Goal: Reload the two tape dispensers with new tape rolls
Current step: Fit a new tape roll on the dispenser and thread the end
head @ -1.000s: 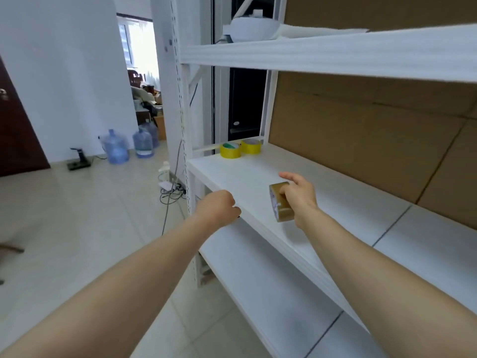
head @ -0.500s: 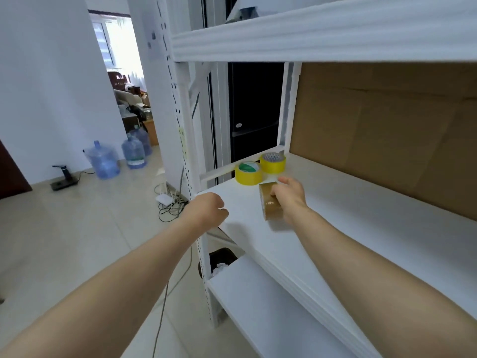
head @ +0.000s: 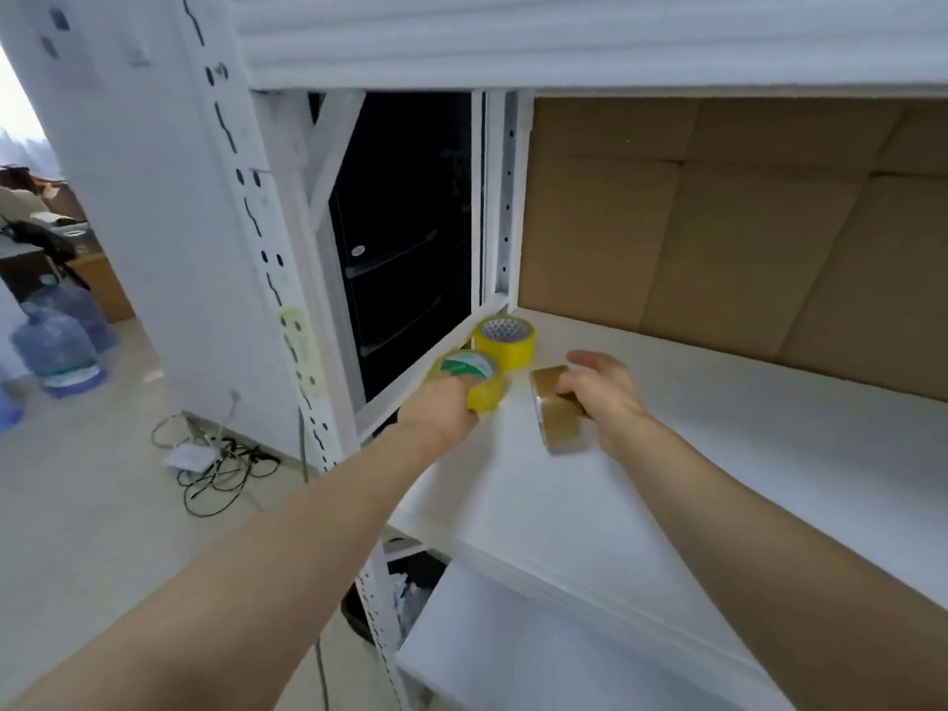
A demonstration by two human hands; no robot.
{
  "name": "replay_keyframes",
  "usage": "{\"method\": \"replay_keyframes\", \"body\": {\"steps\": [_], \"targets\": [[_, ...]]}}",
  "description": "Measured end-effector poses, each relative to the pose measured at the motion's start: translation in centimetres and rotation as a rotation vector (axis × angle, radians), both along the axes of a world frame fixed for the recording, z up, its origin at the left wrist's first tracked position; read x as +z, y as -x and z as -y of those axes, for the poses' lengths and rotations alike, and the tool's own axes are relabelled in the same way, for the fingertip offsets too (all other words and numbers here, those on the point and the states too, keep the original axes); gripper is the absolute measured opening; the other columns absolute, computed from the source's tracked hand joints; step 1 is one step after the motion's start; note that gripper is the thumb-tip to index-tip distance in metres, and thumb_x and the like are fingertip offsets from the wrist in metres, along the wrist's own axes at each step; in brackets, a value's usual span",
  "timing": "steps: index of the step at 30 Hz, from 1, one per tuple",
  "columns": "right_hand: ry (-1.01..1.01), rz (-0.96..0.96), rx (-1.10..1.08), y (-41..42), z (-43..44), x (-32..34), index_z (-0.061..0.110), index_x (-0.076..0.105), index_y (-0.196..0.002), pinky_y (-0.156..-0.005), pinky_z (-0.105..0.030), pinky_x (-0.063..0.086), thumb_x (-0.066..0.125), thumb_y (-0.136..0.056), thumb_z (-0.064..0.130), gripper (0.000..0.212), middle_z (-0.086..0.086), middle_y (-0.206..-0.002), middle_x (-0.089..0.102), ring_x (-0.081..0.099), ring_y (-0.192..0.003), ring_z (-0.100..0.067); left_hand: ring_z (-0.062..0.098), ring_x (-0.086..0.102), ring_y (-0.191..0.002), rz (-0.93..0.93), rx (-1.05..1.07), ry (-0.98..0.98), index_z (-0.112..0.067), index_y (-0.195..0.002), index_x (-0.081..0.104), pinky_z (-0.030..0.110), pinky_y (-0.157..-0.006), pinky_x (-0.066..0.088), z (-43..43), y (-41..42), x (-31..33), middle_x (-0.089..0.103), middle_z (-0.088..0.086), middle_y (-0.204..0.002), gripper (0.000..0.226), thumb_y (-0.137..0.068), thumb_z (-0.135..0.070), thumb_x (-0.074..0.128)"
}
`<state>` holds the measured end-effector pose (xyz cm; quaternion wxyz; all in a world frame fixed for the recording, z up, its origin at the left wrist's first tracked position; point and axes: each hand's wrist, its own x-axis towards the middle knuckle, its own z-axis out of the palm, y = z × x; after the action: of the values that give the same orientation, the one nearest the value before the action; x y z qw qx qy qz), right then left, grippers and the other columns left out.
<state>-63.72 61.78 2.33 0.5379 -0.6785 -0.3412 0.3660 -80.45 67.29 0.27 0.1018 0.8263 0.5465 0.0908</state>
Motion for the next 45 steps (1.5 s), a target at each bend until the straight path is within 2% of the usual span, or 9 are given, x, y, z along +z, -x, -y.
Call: {"method": "replay_keyframes", "body": {"steps": [6,12,15,18,26,33,38,41,45], "targets": [[0.032,0.066,-0.045,1.6,-0.4,-0.3,0.006,0.044,-0.132,-0.065,-0.022,0.047,0.061,-0.078,-0.012,0.060,-0.020,-0.106,0.063,0.059,-0.092,-0.024,0.032,0.030,-0.139,-0.173,-0.148,0.136,-0.017,-0.149,0.017,0.045,-0.111,0.033,-5.0,-0.3,-1.1,0.027,0.012,-0.154,0.070,-0.090,-0.023,0.054],[0.102,0.187,-0.046,2.0,0.2,-1.8,-0.003,0.054,-0.125,-0.083,-0.031,0.049,0.059,-0.076,-0.017,0.052,-0.022,-0.107,0.066,0.057,-0.092,-0.022,0.021,0.033,-0.139,-0.210,-0.192,0.094,-0.012,-0.141,0.039,0.024,-0.111,0.022,-6.5,-0.3,-2.0,0.035,0.005,-0.151,0.051,-0.093,-0.024,0.051],[0.105,0.329,-0.052,2.3,-0.2,-2.5,0.001,0.060,-0.120,-0.066,-0.020,0.042,0.054,-0.078,-0.016,0.046,-0.021,-0.092,0.062,0.052,-0.083,-0.019,0.023,0.042,-0.133,0.022,-0.187,0.102,-0.009,-0.133,0.051,0.012,-0.094,0.026,-6.5,0.2,-1.2,0.045,0.009,-0.144,0.040,-0.093,-0.016,0.049],[0.145,0.584,-0.019,3.5,-0.9,-2.9,0.010,0.066,-0.112,-0.061,-0.021,0.036,0.049,-0.079,-0.010,0.041,-0.004,-0.088,0.052,0.048,-0.082,-0.018,0.032,0.051,-0.120,0.201,-0.106,0.007,-0.004,-0.118,0.060,0.028,-0.093,0.037,-6.1,0.7,2.0,0.057,0.019,-0.128,0.031,-0.092,-0.018,0.050],[0.027,0.970,0.389,10.9,-3.6,-4.9,0.011,0.066,-0.114,-0.092,-0.034,0.040,0.061,-0.081,0.019,0.034,-0.004,-0.113,0.060,0.053,-0.107,-0.021,0.037,0.060,-0.094,0.801,-0.043,0.097,-0.001,-0.085,0.057,0.041,-0.078,0.046,-5.7,2.1,7.7,0.061,0.028,-0.096,0.035,-0.094,-0.034,0.049],[0.041,0.820,0.229,8.6,-1.8,-4.1,0.017,0.060,-0.124,-0.097,-0.020,0.035,0.045,-0.079,-0.005,0.052,-0.005,-0.126,0.061,0.050,-0.119,-0.023,0.022,0.055,-0.085,1.092,0.165,0.610,-0.015,-0.109,0.044,0.029,-0.065,0.048,-5.3,0.4,5.8,0.054,0.006,-0.095,0.041,-0.095,-0.053,0.035],[0.023,0.126,-0.267,3.0,2.6,-1.0,0.007,0.067,-0.101,-0.079,-0.033,0.051,0.050,-0.088,0.008,0.021,-0.008,-0.095,0.065,0.061,-0.089,-0.021,0.021,0.054,-0.088,1.134,0.122,0.813,-0.019,-0.128,0.048,0.026,-0.058,0.045,-2.7,-4.0,3.4,0.059,0.005,-0.108,0.050,-0.095,-0.053,0.033],[-0.043,-0.187,-0.369,0.4,6.0,0.3,0.013,0.058,-0.084,-0.071,-0.035,0.053,0.047,-0.090,0.020,0.014,-0.008,-0.085,0.062,0.062,-0.074,-0.022,0.021,0.055,-0.077,1.080,0.078,0.865,-0.015,-0.125,0.053,0.024,-0.049,0.042,0.2,-7.4,2.8,0.059,0.006,-0.098,0.057,-0.093,-0.057,0.032],[-0.060,-0.185,-0.453,-3.1,11.4,0.1,0.007,0.058,-0.094,-0.069,-0.034,0.060,0.059,-0.087,0.019,0.014,-0.009,-0.081,0.061,0.061,-0.067,-0.019,0.017,0.043,-0.048,1.000,-0.018,0.879,-0.012,-0.101,0.053,0.012,-0.033,0.032,5.9,-12.4,3.5,0.050,0.006,-0.064,0.048,-0.096,-0.053,0.030]]}}
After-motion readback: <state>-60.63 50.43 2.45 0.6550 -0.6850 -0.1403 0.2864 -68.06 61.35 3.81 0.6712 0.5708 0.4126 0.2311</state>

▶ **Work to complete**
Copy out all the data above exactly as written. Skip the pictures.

▶ **Task output**
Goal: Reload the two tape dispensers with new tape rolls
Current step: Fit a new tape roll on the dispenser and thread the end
head @ -1.000s: 
head @ -0.500s: 
head @ +0.000s: 
A demonstration by two human hands; no robot.
{
  "name": "replay_keyframes",
  "usage": "{\"method\": \"replay_keyframes\", \"body\": {\"steps\": [_], \"targets\": [[_, ...]]}}",
  "description": "Measured end-effector poses, each relative to the pose measured at the motion's start: translation in centimetres and rotation as a rotation vector (axis × angle, radians), both along the axes of a world frame fixed for the recording, z up, its origin at the left wrist's first tracked position; read x as +z, y as -x and z as -y of those axes, for the poses' lengths and rotations alike, and the tool's own axes are relabelled in the same way, for the fingertip offsets too (all other words and numbers here, those on the point and the states too, keep the original axes); gripper is the absolute measured opening; the other columns absolute, computed from the source's tracked hand joints; step 1 is one step after the motion's start; note that gripper is the thumb-tip to index-tip distance in metres, and thumb_x and the like are fingertip offsets from the wrist in metres, along the wrist's own axes at each step; in brackets, a value's usual span",
  "timing": "steps: index of the step at 30 Hz, from 1, one per tuple",
  "columns": "right_hand: ry (-1.01..1.01), rz (-0.96..0.96), rx (-1.10..1.08), y (-41..42), z (-43..44), x (-32..34), index_z (-0.061..0.110), index_x (-0.076..0.105), index_y (-0.196..0.002), pinky_y (-0.156..-0.005), pinky_z (-0.105..0.030), pinky_x (-0.063..0.086), thumb_x (-0.066..0.125), thumb_y (-0.136..0.056), thumb_z (-0.064..0.130), gripper (0.000..0.212), middle_z (-0.086..0.086), middle_y (-0.206..-0.002), middle_x (-0.089..0.102), ring_x (-0.081..0.099), ring_y (-0.192..0.003), ring_z (-0.100..0.067); left_hand: ring_z (-0.062..0.098), ring_x (-0.086..0.102), ring_y (-0.191..0.002), rz (-0.93..0.93), rx (-1.05..1.07), ry (-0.98..0.98), index_z (-0.112..0.067), index_y (-0.195..0.002), index_x (-0.081..0.104), pinky_z (-0.030..0.110), pinky_y (-0.157..-0.006), pinky_x (-0.066..0.088), z (-43..43), y (-41..42), x (-31..33), middle_x (-0.089..0.103), middle_z (-0.088..0.086), middle_y (-0.204..0.002), gripper (0.000..0.226), thumb_y (-0.137..0.068), thumb_z (-0.135..0.070), thumb_x (-0.074..0.128)"
}
`<state>` holds the measured end-effector pose (xyz cm; quaternion wxyz; all in a world frame fixed for the recording, z up, its origin at the left wrist's first tracked position; point and axes: each hand's wrist, its own x-axis towards the middle knuckle, its own z-axis out of the palm, y = z × x; after the action: of the values that give the same orientation, the one nearest the value before the action; x y z qw qx qy qz), right then left, grippers and the other columns left out.
<state>-63.72 61.78 2.33 0.5379 -0.6785 -0.3412 0.3660 -80.45 67.29 0.27 0.1018 0.8263 0.5465 0.0908</state>
Motion for the next 45 steps (1.5 s), a target at each bend until the straight path is within 2% of the usual span, or 9 are given, x, y, z along +z, -x, -y.
Call: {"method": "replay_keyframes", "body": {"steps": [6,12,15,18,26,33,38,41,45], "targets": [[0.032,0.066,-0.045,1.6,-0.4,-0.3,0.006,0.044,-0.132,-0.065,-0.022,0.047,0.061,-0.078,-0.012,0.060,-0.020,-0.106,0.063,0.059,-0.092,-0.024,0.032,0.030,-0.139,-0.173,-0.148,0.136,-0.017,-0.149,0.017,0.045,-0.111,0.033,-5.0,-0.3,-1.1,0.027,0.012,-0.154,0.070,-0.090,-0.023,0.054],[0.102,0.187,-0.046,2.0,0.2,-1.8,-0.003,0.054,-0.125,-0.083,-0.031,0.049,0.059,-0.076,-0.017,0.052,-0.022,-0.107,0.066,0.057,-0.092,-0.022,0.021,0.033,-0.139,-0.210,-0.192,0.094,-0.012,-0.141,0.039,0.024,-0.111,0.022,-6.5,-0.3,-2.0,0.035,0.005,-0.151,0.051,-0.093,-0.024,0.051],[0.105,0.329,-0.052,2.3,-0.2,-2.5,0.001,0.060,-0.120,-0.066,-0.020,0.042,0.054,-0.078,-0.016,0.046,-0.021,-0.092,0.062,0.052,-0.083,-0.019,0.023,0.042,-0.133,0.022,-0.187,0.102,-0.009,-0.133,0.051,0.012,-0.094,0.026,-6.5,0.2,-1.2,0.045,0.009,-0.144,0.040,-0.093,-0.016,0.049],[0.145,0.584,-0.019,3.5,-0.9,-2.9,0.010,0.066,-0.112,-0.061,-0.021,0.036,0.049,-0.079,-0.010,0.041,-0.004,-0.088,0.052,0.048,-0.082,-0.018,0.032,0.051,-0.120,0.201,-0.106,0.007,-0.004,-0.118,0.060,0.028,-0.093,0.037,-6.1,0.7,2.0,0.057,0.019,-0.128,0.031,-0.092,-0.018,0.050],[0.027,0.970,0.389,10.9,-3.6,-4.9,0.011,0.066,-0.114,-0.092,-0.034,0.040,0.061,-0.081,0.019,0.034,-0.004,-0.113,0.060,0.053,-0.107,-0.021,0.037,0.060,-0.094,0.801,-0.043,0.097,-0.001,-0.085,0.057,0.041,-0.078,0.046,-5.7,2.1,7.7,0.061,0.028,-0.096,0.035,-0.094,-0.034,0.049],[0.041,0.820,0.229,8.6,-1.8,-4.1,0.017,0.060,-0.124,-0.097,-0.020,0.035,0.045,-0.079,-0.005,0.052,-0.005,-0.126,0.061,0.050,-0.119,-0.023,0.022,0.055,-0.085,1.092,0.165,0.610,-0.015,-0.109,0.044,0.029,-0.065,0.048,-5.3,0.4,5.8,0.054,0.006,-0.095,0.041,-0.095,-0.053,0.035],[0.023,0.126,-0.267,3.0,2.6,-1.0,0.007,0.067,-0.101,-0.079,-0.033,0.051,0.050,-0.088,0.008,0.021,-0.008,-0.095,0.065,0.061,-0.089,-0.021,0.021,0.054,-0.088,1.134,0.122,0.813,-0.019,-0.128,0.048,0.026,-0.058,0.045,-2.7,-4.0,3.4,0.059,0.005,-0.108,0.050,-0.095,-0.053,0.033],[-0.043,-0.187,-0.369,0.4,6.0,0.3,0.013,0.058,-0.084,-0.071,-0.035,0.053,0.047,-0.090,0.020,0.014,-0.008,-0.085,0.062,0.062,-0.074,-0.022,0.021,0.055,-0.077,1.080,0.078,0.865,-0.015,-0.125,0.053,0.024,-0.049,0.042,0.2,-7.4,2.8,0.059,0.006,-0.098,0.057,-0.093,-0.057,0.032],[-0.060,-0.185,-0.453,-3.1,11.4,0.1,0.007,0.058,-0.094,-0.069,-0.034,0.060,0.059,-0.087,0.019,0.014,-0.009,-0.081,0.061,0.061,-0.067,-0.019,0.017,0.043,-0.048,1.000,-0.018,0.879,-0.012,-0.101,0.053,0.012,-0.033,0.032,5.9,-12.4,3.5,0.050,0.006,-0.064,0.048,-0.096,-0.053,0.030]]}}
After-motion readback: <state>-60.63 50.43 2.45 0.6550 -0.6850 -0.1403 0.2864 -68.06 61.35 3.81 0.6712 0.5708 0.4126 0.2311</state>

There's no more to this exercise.